Work to complete: Using the records below, repeat exactly the lines from the one holding "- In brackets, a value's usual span" through the one holding "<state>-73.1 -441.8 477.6", both ends included, and no others.

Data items

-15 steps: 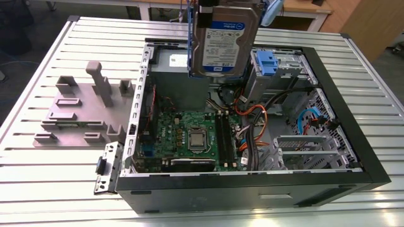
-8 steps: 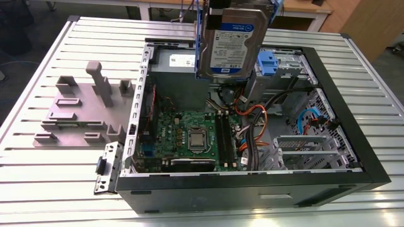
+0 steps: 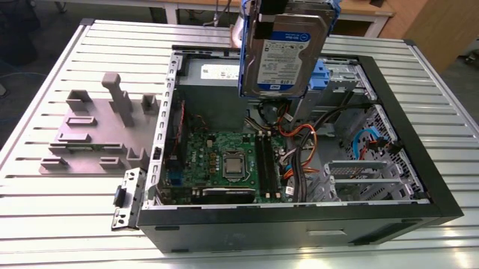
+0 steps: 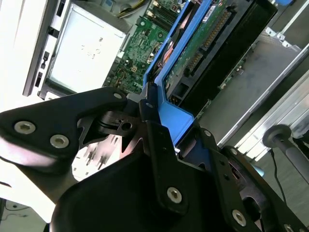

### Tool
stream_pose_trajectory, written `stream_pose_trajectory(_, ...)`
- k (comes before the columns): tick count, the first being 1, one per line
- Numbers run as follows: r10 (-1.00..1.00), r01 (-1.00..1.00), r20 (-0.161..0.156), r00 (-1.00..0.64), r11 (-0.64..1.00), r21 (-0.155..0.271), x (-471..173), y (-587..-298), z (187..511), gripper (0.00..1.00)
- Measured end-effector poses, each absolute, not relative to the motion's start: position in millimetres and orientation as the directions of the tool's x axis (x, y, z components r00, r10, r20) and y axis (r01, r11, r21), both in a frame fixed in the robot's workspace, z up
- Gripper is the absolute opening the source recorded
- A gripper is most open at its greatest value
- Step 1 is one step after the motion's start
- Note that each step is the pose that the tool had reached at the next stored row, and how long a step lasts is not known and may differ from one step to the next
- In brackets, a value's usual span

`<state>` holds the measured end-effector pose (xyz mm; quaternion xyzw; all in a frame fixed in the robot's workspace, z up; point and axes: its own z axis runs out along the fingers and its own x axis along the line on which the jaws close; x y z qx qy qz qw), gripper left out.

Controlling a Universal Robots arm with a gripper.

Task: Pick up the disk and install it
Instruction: 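Pick up the disk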

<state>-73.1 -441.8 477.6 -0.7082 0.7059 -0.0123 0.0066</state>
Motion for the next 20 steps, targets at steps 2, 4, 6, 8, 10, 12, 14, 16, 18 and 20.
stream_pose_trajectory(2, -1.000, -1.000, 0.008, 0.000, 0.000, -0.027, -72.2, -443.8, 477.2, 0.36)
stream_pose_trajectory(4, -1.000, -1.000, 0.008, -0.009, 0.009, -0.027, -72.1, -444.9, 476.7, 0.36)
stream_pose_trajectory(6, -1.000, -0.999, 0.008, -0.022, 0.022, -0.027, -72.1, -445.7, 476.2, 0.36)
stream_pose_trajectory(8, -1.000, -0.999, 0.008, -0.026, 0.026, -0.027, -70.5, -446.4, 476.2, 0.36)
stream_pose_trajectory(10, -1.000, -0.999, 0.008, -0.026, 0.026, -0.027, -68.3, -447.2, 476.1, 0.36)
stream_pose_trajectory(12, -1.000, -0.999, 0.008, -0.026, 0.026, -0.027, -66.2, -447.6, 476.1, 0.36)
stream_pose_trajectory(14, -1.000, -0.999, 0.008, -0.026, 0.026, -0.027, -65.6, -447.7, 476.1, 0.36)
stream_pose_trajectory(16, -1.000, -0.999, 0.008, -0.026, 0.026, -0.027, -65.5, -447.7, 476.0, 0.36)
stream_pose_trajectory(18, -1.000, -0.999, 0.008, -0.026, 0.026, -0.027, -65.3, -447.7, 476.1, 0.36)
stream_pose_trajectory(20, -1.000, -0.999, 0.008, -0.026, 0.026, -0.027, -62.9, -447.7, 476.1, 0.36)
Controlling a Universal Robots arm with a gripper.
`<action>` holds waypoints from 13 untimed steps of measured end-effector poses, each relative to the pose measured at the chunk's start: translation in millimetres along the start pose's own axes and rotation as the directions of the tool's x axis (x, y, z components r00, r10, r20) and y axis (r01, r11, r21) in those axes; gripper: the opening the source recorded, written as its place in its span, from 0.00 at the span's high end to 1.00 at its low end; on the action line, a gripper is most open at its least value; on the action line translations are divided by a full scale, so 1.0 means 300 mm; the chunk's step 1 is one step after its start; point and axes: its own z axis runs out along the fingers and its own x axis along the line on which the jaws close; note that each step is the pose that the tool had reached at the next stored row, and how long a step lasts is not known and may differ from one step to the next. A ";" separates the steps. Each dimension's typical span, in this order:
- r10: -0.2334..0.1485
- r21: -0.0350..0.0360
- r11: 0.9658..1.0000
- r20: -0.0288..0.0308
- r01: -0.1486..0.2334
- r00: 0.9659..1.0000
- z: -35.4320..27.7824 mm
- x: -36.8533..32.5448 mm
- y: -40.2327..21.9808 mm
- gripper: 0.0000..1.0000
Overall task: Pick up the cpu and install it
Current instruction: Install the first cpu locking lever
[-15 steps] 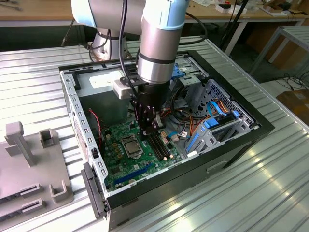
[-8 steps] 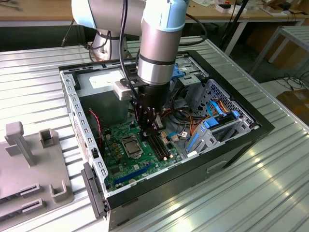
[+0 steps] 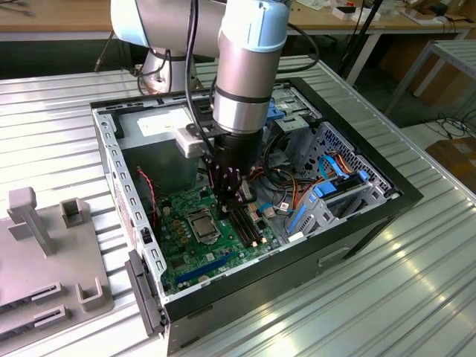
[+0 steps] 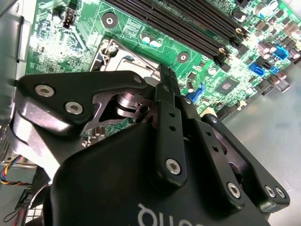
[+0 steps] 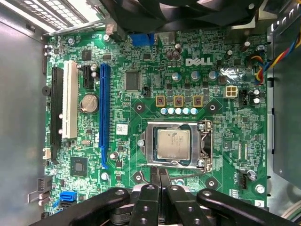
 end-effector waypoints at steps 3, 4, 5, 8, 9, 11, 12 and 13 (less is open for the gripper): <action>-0.002 0.001 1.000 0.000 0.002 1.000 0.004 0.004 0.000 0.87; -0.003 0.001 1.000 0.000 0.003 1.000 0.006 0.004 0.000 0.87; -0.003 0.001 1.000 -0.001 0.003 1.000 0.008 0.005 -0.001 0.87; -0.005 0.001 1.000 -0.001 0.005 1.000 0.013 0.008 -0.001 0.87; -0.005 0.001 1.000 -0.001 0.005 1.000 0.014 0.008 -0.001 0.87; -0.006 0.002 1.000 -0.001 0.006 1.000 0.019 0.010 -0.001 0.87; -0.007 0.002 1.000 -0.001 0.007 1.000 0.021 0.011 -0.002 0.87; -0.008 0.002 1.000 -0.001 0.008 1.000 0.024 0.012 -0.002 0.87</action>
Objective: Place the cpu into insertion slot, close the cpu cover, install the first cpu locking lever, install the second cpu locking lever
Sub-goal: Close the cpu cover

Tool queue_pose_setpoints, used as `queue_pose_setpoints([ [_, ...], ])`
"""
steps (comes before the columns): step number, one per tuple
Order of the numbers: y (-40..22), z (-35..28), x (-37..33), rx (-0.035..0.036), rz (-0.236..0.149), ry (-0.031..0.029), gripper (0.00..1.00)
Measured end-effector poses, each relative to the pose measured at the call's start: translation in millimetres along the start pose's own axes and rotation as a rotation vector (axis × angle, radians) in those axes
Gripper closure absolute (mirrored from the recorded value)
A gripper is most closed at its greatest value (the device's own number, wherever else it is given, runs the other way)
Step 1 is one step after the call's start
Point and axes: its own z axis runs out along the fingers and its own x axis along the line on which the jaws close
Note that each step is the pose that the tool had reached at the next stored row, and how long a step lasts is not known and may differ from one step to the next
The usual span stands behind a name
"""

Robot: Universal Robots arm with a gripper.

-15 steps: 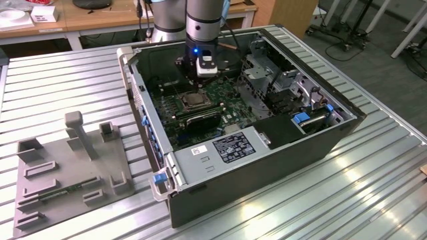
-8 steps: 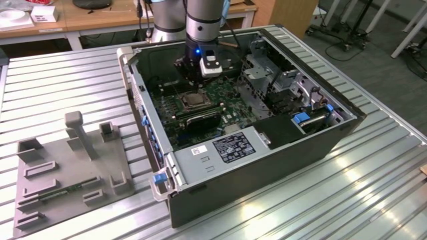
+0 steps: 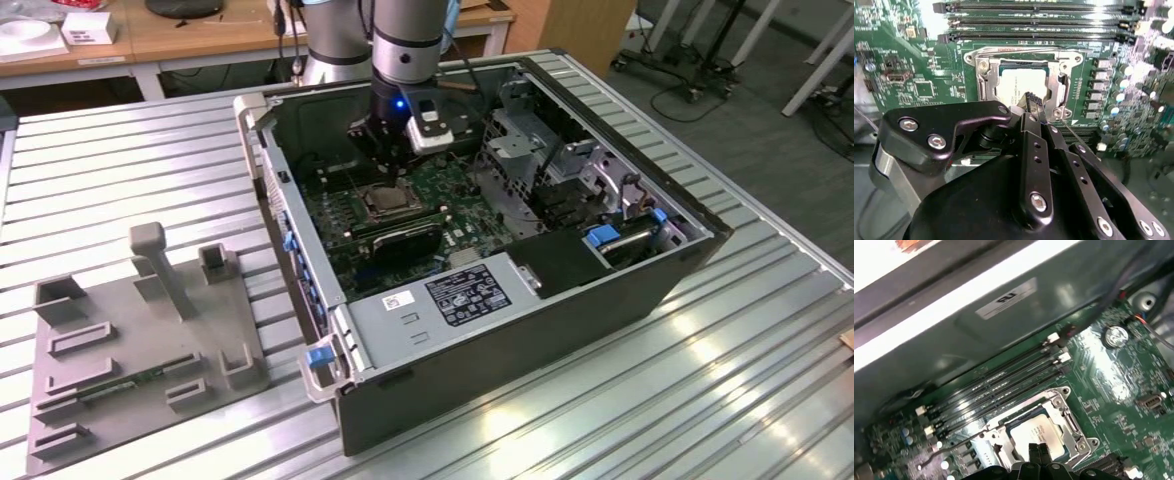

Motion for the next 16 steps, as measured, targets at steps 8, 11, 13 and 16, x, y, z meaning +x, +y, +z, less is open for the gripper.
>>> queue_pose_setpoints([
  [8,-0.1,1.3,0.0,0.0027,-0.144,0.0011,0.89],
  [11,-0.1,1.8,-0.1,0.0037,-0.196,0.0016,0.89],
  [13,-0.1,1.9,-0.1,0.0045,-0.231,0.0023,0.89],
  [16,-0.1,2.0,-0.1,0.0052,-0.277,0.0034,0.89],
])
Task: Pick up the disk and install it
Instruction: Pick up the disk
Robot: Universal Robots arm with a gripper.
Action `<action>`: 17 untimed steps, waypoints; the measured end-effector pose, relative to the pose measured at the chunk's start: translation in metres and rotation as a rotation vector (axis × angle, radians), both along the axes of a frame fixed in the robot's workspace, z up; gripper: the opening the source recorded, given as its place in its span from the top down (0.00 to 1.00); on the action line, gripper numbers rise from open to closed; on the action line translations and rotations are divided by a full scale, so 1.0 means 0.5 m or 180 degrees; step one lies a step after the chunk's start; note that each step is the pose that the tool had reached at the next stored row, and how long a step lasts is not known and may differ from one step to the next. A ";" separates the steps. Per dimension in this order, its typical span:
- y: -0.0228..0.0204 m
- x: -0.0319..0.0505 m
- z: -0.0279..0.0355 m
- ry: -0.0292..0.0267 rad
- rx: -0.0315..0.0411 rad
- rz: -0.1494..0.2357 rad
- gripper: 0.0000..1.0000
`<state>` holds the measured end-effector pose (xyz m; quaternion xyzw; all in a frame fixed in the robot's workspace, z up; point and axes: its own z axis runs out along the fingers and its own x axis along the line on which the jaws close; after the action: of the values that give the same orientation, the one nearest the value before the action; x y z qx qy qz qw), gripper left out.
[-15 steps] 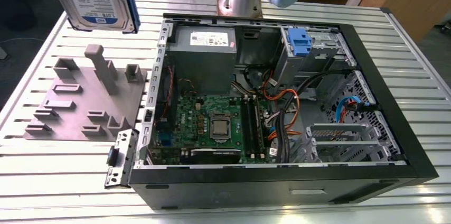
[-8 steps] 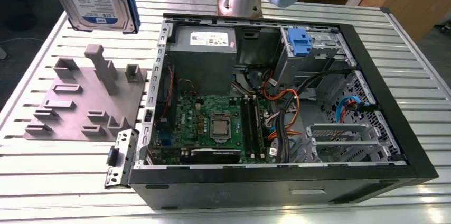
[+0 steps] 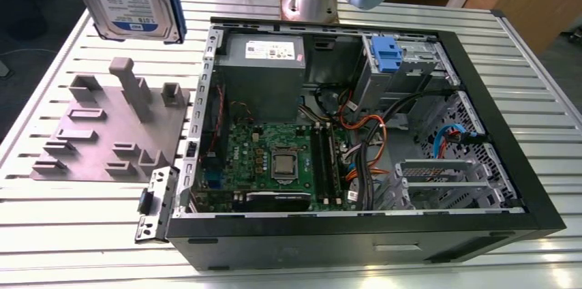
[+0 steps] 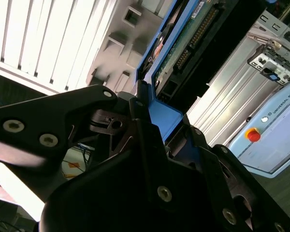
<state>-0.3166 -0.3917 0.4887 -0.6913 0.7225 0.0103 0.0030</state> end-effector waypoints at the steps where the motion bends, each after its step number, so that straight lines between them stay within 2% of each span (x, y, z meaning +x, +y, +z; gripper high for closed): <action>1: 0.0000 0.002 0.000 0.0000 0.0000 0.0000 0.63; 17: 0.0000 0.037 0.000 0.0000 0.0000 0.0000 0.63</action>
<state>-0.2980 -0.3917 0.4887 -0.6913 0.7225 0.0103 0.0030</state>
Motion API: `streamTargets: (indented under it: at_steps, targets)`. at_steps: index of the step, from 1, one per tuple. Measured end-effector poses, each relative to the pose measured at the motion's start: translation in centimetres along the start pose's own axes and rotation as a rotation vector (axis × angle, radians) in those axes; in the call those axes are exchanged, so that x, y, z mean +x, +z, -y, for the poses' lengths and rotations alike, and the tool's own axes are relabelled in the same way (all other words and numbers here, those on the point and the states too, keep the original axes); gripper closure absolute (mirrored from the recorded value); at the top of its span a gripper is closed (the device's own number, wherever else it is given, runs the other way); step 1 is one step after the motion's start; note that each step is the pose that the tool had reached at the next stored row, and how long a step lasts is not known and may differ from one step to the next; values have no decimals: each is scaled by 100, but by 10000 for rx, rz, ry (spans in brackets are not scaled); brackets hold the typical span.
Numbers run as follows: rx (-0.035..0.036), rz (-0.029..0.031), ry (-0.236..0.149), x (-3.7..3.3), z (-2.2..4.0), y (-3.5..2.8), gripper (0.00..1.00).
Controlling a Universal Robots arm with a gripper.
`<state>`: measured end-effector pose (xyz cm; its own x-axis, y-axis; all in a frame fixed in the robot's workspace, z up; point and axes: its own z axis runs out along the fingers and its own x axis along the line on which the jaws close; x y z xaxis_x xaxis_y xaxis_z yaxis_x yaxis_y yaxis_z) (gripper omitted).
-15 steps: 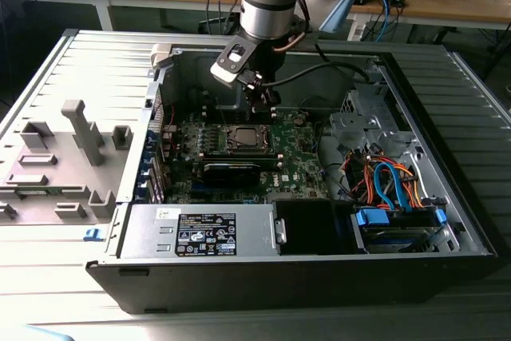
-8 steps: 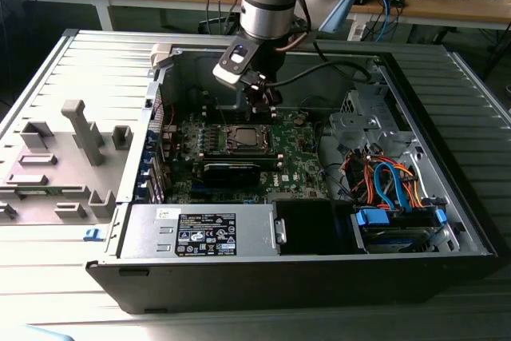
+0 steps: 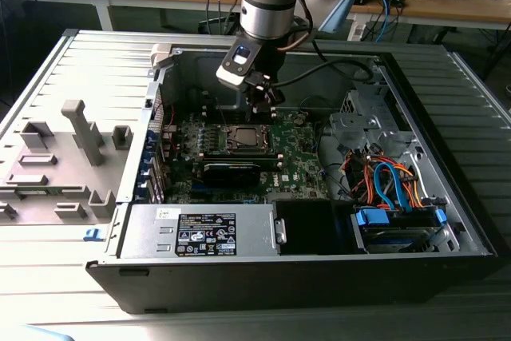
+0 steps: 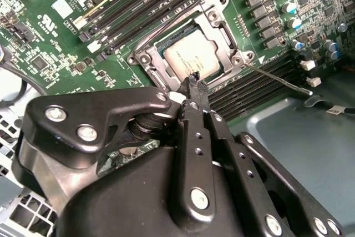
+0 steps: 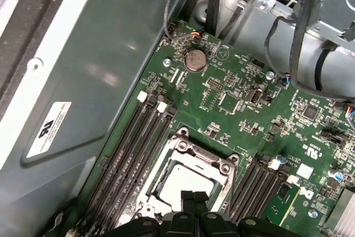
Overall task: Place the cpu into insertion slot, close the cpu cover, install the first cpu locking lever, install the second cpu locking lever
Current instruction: 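Install the first cpu locking lever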
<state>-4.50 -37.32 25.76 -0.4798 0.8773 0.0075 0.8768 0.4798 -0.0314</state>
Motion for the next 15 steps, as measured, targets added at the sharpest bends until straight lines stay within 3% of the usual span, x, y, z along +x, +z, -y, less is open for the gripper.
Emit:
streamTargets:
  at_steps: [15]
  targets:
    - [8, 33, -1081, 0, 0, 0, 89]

Response area:
- In brackets, a value's usual span

`<state>` holds the measured end-effector pose (xyz mm; quaternion xyzw; all in a frame fixed in the robot's workspace, z up; point and axes: its own z axis runs out along the fingers and its own x axis along the line on which the jaws close; x y z qx qy qz qw), gripper left out.

Controlling a Universal Robots arm with a gripper.

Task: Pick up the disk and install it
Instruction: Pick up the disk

<state>-73.1 -441.8 477.6 -0.7082 0.7059 -0.0123 0.0066</state>

Nothing further is needed for the exercise.